Sunday 15 June 2014

Altmann (...again???) this time via the East Ridge

Partly due to the weather forecast, uncertain on the higher mountains, and also partly because I only had Sunday free...I decide to go once again to the Altmann, but this time via the East Ridge. Via Kletterportal I find someone that comes with me, which is good!

From the topo it looks quite easy, but we still decide to take with us several friends and nuts just to practice using them a little bit. 

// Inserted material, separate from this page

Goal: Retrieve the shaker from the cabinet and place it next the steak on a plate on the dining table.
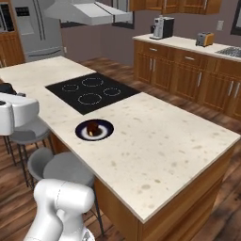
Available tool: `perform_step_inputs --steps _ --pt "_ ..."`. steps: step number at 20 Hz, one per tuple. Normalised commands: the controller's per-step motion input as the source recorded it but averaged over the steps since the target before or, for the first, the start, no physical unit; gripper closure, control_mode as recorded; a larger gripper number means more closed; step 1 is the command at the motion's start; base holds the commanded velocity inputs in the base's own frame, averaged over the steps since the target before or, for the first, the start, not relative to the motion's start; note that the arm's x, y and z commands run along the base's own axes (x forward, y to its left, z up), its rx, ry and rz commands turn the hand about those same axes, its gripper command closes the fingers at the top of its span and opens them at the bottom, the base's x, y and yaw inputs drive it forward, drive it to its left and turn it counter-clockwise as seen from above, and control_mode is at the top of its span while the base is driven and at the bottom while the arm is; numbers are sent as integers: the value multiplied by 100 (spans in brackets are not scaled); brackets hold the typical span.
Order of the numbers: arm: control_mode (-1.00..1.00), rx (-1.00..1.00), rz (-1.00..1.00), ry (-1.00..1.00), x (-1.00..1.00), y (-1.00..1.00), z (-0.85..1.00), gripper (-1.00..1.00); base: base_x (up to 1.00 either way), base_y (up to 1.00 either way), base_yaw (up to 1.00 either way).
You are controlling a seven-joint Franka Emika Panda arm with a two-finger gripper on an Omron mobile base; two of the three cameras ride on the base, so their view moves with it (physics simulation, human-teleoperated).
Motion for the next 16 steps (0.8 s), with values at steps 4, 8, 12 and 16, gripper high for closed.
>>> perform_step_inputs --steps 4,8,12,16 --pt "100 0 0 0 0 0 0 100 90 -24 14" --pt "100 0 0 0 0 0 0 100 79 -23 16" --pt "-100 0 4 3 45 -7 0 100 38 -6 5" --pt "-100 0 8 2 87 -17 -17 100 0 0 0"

Approach walk is similar to the one I did one month ago, except that this time from the Zwillingpass we traverse a bit to the east to get directly at the bottom of the ridge. In all honesty, while getting there, the ridge looks actually quite steep...but this is only an "optical" effect which is quite normal. Mountains most of the times look steeper than they actually are from the distance...and when you get close they looks much less steep. Sometimes...they look even steeper when you get close to them...and then you might have a problem!!


View of the Churfirsten

There it is...for the moment not in the clouds

The beginning of the ridge...just before the clouds came...

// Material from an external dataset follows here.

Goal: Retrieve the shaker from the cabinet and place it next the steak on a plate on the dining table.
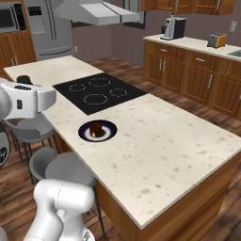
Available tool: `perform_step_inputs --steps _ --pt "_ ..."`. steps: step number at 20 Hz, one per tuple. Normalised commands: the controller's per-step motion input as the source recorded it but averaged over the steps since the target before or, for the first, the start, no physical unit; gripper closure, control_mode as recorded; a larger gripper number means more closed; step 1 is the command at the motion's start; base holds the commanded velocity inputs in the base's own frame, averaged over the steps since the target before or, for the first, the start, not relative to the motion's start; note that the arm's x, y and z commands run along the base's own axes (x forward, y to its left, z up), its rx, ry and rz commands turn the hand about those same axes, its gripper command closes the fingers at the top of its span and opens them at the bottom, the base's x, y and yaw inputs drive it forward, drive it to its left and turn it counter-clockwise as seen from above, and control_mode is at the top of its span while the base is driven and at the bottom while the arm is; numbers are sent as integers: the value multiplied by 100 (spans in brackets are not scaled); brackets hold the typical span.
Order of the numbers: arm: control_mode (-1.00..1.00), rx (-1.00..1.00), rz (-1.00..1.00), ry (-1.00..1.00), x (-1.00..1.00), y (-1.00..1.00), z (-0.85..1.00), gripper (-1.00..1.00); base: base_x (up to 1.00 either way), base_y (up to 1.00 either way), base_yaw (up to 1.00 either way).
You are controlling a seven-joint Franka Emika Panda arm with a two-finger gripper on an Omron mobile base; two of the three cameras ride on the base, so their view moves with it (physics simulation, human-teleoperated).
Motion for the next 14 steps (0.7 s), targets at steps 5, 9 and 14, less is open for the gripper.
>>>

A few minutes (OK...a bit longer than that) to prepare and then we start. In the meanwhile clouds are surrounding us...and they will never leave us until we get back down to the base of the mountain. I take the lead of the first pitch and it become immediately clear that the climbing is not difficult...but there are not that many bolts...even though it's quite easy to integrate with nuts, slings and eventually even friends. At the beginning route finding is not really an issue. Sometimes is a bit dubious but a careful look up high is enough to see where the next bolt is. The stands consist all of one single large ring. For sure that single ring would hold a very large weight...but nevertheless we try whenever possible to integrate a second piece of protection and then to link the two. Unfortunately my climbing partner drops one of his friends while doing this...maybe one of you will find it!

Me on the second pitch

On the 3rd pitch...I think!

The second pitch is the most difficult one and we both have the impression that the III+ grade reported on the topo is a little bit low. Surely the climb is always easy, but I'd say is closer to a IV in places...even though these differences are sometimes down to the personal judgement. I get a bit envious that my climbing partner gets to lead the second, hardest, pitch...but I get my "revenge" shortly afterwards. The beginning of the 5th pitch is, in fact, the nicest one. Up to the third bolt one has to climb on a rather narrow ridge with quite a drop on the left side. The feeling is really good! However, after the third bolt on this pitch the route goes to the right and it basically becomes a T5 path...After spending a very long time looking for the stand I just make one myself using two friends (always good to practice this kind of things). 

Me on the 5th pitch

After this pitch we start walking together to try and see where the route continues. The terrain is really easy now and having fixed points in between is not really needed. Finally after a long search we spot a bolt and we know the route continues that way. This is actually the end of the 6th pitch. One more pitch to go and we finish the rock climbing part. Again there is no stand at the end of the 7th pitch but for a good reason. The pitch finishes on a terrace with a huge spike that can be easily used as an anchor point. 

From now on is only walking straight up following the ridge over a series of large and comfortable steps (mainly covered in grass). This time there is no view from the summit because we it's all still covered in clouds. The time to eat something and we start descending following the normal route. Without snow and ice is a bit easier...but still not really a walk in the park. Taking care at where you put your feet is always good. Once the Altmannsattel is reached is just walking walking walking back to Wildhaus.

A really nice trip! Unfortunately not many pictures taken...but in the end it was all grey because of the clouds. It took a lot longer than expected to do the rock climbing part, but mainly because of route finding issues. Not difficult, but quite nice to get some training in being "exposed" and to train in using friends and nuts...and also slings. Now I've done this mountain twice in a month time...so I think I will take a break for a while :)...but I will come back for sure because there are several other nice routes especially on the south face.